Their transparency is not just a curiosity. In the dim, filtered light of these depths, a clear body helps them stay unnoticed by both predators above and prey below.

How deep 700 metres really is

A depth of 700 metres sits in what oceanographers call the mesopelagic, or “twilight”, zone. Sunlight still reaches this layer but is too weak for photosynthesis.

At that depth near Antarctica, water temperatures are close to freezing, and pressure is roughly 70 times higher than at the surface. Any animal living there needs specialised adaptations for slow metabolism, efficient movement and high-pressure survival.

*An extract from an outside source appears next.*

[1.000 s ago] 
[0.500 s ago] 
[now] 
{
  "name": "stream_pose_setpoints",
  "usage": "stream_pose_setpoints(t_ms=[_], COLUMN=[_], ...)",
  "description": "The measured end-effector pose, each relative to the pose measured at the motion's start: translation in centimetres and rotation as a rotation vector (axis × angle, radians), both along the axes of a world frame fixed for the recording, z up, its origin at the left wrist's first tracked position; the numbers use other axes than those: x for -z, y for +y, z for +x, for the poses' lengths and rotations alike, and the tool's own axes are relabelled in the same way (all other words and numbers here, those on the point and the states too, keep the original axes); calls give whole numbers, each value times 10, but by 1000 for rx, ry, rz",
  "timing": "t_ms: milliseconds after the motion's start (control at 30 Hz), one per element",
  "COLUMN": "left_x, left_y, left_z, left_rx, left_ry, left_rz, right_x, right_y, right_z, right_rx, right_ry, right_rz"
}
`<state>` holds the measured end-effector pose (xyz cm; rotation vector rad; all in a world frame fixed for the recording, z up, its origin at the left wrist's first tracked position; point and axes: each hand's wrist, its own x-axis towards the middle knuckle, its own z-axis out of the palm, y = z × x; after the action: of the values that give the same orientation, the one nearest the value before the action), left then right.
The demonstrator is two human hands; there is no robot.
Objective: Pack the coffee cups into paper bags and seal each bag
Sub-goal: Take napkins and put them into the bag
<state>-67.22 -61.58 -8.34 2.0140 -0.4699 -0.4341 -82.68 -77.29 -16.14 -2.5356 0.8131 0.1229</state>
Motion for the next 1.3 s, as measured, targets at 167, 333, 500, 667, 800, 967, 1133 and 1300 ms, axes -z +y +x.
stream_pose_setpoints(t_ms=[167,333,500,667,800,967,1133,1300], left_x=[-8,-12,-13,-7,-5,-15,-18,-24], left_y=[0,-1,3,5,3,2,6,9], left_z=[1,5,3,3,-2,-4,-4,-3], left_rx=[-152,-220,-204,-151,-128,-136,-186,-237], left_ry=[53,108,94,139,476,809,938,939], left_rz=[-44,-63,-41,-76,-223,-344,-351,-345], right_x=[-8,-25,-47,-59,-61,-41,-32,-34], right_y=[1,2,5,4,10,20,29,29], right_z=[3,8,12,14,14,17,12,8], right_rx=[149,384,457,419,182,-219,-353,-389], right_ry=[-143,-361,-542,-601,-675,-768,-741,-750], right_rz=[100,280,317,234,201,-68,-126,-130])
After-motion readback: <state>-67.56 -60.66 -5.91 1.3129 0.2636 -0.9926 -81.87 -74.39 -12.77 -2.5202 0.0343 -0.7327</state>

Future missions and what they might reveal

The Schmidt Ocean Institute and other research groups are planning further expeditions around newly calved Antarctic ice over the coming years. As satellite tracking of icebergs improves, scientists can time voyages to pass near areas that have only recently emerged from under the ice cover.

Each such mission carries both risks and rewards. Ice can block escape routes if the weather changes quickly, and ROVs face hazards from drifting chunks and unpredictable currents. Yet these same conditions create chances to record species that have never been filmed before.

For anyone following climate and ocean news, these sightings also raise new questions. If two rare squids appear on consecutive cruises, what else is living in the dim waters around Antarctica that still has no video, no common name, and barely even a line in scientific catalogues?

As ice continues to shift and long-range research vessels push deeper into these remote regions, more of these hidden inhabitants are likely to come into view, transforming long-standing guesses about life in the Antarctic deep into direct observation.

Originally posted 2026-03-10 03:34:56.